(Recorded data)

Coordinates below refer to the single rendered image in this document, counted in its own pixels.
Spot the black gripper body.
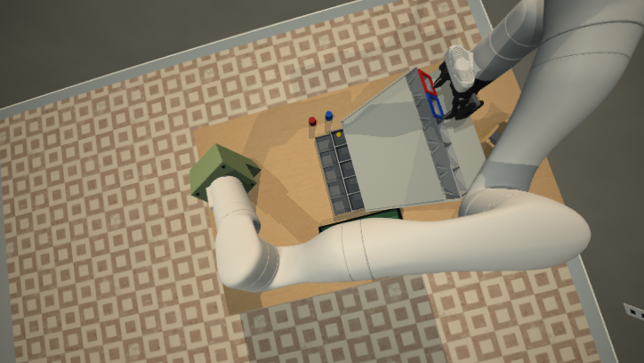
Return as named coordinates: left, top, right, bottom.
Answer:
left=450, top=78, right=495, bottom=99

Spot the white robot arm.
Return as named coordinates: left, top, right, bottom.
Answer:
left=206, top=0, right=644, bottom=293

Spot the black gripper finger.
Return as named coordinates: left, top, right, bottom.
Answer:
left=442, top=90, right=484, bottom=120
left=432, top=61, right=452, bottom=89

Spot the red square frame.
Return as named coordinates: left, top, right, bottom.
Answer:
left=418, top=69, right=438, bottom=97

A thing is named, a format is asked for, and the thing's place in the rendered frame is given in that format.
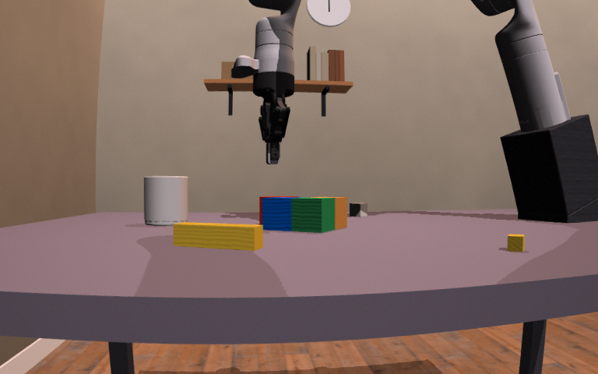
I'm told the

### REQUIRED WORK
State how many lines of the entries above include the word "Spot", offering no text other than the number.

### TASK RESPONSE
4